Kathy Carper – “Can You Hear Me Now?” This grant will provide a Redcat microphone/speaker system from Lightspeed Technologies which will be used to enable every child in the classroom to clearly hear all the speech components of the teacher’s voice. This will enhance the listening and learning environment for all the children in the classroom as research-based studies have clearly proven. Sound-field studies show that amplifying a teacher’s voice results in exceptional improvement in reading and language test scores for all students at all elementary levels.

$4,000.00

Jennifer Rose – “Composing Our Education Through Music Technology” This grant will fund the beginning of the creation of a Music Technology Lab at the Upper Elementary. The “Music Shop” would utilize the currently vacant shop room between the Tech Ed building and the Gym. The “Music Shop” would begin with a computer workstations, keyboard (pianos), and software to offer our students a digital music education. Each student would be learning the newest techniques in our music industry along with learning the basics of a general music education.

$3,000.00

Shelly Barnes & Kim Hacker – “Fitness- “Get those bodies moving!!” Physical Education is needing equipment to promote cardiovascular endurance.
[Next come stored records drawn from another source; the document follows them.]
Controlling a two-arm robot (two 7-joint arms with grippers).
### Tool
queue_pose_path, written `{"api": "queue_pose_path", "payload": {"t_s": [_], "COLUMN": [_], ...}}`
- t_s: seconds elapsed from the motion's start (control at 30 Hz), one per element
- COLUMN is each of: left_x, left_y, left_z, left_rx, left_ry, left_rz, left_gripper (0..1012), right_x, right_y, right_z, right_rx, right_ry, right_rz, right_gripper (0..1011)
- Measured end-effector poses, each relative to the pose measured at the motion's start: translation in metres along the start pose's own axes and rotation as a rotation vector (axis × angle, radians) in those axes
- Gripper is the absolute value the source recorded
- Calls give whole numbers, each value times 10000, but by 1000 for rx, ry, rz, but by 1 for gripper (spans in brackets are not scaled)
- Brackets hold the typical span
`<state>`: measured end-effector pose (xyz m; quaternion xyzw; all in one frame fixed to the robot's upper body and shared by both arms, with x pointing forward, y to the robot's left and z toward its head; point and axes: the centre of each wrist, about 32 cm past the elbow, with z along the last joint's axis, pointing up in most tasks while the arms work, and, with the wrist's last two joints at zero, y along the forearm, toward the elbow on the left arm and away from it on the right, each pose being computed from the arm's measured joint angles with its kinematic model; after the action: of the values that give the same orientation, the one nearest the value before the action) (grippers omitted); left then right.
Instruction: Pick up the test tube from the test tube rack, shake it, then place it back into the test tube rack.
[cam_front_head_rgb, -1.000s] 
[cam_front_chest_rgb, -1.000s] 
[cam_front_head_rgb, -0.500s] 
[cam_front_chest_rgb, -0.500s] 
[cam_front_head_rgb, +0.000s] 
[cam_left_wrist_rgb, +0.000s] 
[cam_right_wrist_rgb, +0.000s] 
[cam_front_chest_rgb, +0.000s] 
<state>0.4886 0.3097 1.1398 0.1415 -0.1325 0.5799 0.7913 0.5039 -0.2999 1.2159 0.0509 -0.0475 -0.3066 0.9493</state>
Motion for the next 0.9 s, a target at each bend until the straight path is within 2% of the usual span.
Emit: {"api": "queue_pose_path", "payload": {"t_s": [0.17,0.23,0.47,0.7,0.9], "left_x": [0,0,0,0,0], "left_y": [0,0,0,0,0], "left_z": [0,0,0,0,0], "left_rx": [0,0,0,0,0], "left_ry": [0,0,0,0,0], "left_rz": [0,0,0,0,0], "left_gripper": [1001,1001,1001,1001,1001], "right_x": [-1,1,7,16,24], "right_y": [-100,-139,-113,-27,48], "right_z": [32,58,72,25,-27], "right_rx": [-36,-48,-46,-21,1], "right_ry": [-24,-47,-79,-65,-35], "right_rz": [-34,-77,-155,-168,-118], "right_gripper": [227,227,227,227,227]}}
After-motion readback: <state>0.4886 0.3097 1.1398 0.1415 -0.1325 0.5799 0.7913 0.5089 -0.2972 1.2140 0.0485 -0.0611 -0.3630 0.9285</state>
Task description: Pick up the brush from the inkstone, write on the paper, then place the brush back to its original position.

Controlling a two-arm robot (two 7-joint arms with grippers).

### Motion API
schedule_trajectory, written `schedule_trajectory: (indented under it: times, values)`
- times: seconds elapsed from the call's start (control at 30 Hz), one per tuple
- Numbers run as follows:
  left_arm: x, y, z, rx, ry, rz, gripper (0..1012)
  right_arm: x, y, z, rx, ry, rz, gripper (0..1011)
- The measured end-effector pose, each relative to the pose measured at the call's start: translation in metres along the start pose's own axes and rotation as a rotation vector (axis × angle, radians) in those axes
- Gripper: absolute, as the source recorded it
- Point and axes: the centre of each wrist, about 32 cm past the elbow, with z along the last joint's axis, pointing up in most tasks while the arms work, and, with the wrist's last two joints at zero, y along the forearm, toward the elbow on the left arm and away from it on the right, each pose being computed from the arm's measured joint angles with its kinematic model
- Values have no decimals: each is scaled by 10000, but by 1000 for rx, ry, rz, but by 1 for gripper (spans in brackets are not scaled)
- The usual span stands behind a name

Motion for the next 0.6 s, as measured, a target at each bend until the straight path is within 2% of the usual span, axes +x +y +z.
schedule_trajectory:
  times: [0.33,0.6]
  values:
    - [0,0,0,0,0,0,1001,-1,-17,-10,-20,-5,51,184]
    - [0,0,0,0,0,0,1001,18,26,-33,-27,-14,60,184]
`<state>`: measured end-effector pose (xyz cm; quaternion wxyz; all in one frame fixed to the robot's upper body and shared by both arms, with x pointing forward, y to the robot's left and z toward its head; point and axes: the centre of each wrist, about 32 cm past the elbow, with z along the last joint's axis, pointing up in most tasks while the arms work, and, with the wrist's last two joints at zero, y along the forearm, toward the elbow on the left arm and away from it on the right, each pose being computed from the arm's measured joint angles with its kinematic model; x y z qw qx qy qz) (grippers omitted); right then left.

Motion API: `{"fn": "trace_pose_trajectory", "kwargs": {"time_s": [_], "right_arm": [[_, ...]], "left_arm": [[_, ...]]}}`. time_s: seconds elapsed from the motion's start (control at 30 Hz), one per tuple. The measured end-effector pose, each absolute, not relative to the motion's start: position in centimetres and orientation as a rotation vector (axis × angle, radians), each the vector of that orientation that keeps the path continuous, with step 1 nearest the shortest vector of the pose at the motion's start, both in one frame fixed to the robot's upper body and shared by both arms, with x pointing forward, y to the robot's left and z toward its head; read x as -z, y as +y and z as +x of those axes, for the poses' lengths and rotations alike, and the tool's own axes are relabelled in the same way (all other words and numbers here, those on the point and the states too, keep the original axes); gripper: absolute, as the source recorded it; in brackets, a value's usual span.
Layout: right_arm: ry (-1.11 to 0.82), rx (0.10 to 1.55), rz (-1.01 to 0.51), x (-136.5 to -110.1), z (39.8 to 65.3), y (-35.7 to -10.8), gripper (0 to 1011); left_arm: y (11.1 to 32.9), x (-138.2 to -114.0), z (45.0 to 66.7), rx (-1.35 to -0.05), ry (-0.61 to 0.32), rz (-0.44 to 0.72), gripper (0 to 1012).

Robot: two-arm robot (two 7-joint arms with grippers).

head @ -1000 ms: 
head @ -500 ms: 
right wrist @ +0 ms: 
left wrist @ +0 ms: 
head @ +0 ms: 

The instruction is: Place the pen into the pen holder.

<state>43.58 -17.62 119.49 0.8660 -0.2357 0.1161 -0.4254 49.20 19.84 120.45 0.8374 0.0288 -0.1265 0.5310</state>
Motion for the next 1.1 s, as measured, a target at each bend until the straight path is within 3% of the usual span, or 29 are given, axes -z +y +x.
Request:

As healthy children campaigns continue to be necessary, Delaware county continues to be one of the most overweight counties among children in our area. The equipment listed in this grant will provide us the opportunity to teach, encourage, develop, and implement fitness education at the upper elementary and midschool levels.

$399.80

Gayla Flynn – “Venture-Read Through The Passage” This grant will fund the purchase of four interactive readingcomprehension games in 4th grade. These games will be used in each of the five reading classrooms.

$320.94

Dala Davis – “Literacy is the Center” of Education” This grant will be used to fund materials and hands-on resources to incorporate Literacy Centers into the classroom instruction. Centers would enable the students to collaborate together and engage in meaningful skill-based activities as well as improve their social and problem-solving skills. Literacy Centers fit the style of teaching that will collaborate with the new Oklahoma Common Core Curriculum Standards.

Mid High

$434.04

Donna Deason – “Mark the Spot” Small whiteboards will be placed at each table for ‘bellringers’, speed/motion problems, genetic punnett squares, chemical equations, or any types of drawings such as concept mappings or compare/contrast. Boards can also be used to brainstorm for literacy projects. Small whiteboard graphs will also be used to do the many graphs we construct and analyze. Graphing is one of the science department’s smart goals.

High School

$7,050.00

Donnetta Kerr – Check It Out! This is a request for 15 new desktop computers for the library. Computers are such a necessary part of today’s education. Having 28-30 updated computers in the library would be a boost to meeting a lot of the educational goals that the high school is striving to attain. Writing is an integral part of education, and using technology that is up-to-date is absolutely necessary. The high school has some useful programs to help ease the students into the writing process, but these tools require more computers than are available. This would also add another computer lab to service our students, making their transition to core and graduation easier.

$1,200.00

Briana Thurman – “Young Entrepreneurs Aiming for Success” This is a program that will teach students to successfully run their own business from startup by using topics that students are interested in. Students will also be given the opportunity to help run the High School Store which will allow them to learn about hands-on real situations.